Coder Social home page Coder Social logo

aws-ingesting-click-logs-using-terraform's Introduction

Ingesting Web Application Click Logs into AWS using Terraform (By HashiCorp)

This post provides an API based ingestion application system for websites & applications to push user interactions, click actions from their website into AWS. The ingestion process will be exposed using a web-based interaction with an API Gateway endpoint.

The Amazon API Gateway (https://aws.amazon.com/api-gateway/) processes the incoming data into an AWS Lambda (https://aws.amazon.com/lambda/) during which the system validates the request using a Lambda Authorizer and pushes the data to a Amazon Kinesis Data Firehose (https://aws.amazon.com/kinesis/data-firehose/). Leverage Firehose’s capability to convert the incoming data and convert it into a Parquet file before pushing it to Amazon S3 (https://aws.amazon.com/s3/). AWS Glue catalog (https://aws.amazon.com/glue/) is used for the conversion. Additionally, a transformational/consumer lambda does additional processing by pushing it to Amazon DynamoDB (https://aws.amazon.com/dynamodb/).

The data hosted in Amazon S3 (Parquet file) and DynamoDB can be eventually used for generating reports and metrics depending on customer needs to monitor user experience, behavior and additionally provide better recommendations on their website.

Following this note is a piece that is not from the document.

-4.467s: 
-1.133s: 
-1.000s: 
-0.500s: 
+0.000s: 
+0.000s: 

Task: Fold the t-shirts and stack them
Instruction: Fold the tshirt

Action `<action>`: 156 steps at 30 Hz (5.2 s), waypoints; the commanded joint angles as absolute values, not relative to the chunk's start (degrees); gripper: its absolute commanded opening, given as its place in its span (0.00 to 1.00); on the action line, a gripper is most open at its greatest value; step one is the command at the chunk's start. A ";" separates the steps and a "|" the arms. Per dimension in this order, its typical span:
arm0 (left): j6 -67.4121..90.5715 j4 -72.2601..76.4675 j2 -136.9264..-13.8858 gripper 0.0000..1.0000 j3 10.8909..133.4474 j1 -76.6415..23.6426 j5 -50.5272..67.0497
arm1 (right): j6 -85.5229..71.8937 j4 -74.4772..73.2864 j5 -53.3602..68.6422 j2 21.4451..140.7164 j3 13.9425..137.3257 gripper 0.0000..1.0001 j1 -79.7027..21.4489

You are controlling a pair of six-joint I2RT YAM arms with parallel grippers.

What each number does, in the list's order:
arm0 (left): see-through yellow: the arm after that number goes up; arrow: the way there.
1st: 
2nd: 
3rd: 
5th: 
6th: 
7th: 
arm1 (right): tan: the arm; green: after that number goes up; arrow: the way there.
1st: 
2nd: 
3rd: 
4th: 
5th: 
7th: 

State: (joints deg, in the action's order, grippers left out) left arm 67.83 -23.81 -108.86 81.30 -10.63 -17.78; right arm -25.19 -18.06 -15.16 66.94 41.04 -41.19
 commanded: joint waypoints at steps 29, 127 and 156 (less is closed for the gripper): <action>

The following steps provide an overview of this implementation:

  1. Java source build – Provided code is packaged & build using Apache Maven (https://maven.apache.org/guides/getting-started/maven-in-five-minutes.html)

  2. Terraform commands are initiated (provided below) to deploy the infrastructure in AWS.

  3. An API Gateway, S3 bucket, Dynamo table, following Lambdas are built and deployed in AWS. a. Lambda Authorizer – This lambda validates the incoming request for header authorization from API gateway to processing lambda. * ClickLogger Lamba – This lambda processes the incoming request and pushes the data into Firehose stream * Transformational Lambda – This lambda listens to the Firehose stream data and processes this to DynamoDB. In real world these lambda can more additional filtering, processing etc., b. Once the data “POST” is performed to the API Gateway exposed endpoint, the data traverses through the lambda and Firehose stream converts the incoming stream into a Parquet file. We use AWS Glue to perform this operation. c. The incoming click logs are eventually saved as Parquet files in S3 bucket and additionally in the DynamoDB

Alt text

Prerequisites

- Make sure to have Java installed and running on your machine. For instructions, see Java Development Kit (https://www.oracle.com/java/technologies/javase-downloads.html)
- Set up Terraform. For steps, see Terraform downloads (https://www.terraform.io/downloads.html).

Steps

  1. Clone this repository and execute the below command to spin up the infrastructure and the application

  2. Execute the below commands

    $ cd aws-ingesting-click-logs-using-terraform
    $ cd source\clicklogger
    $ mvn clean package
    $ cd ..
    $ cd ..
    $ cd terraform\templates
    $ terraform init
    $ terraform plan
    $ terraform apply –auto-approve
    

Test

  1. In AWS Console, select “API Gateway”. Select “click-logger-api”

  2. Select “Stages” on the left pane

  3. Click “dev” > “POST” (within the “/clicklogger” route)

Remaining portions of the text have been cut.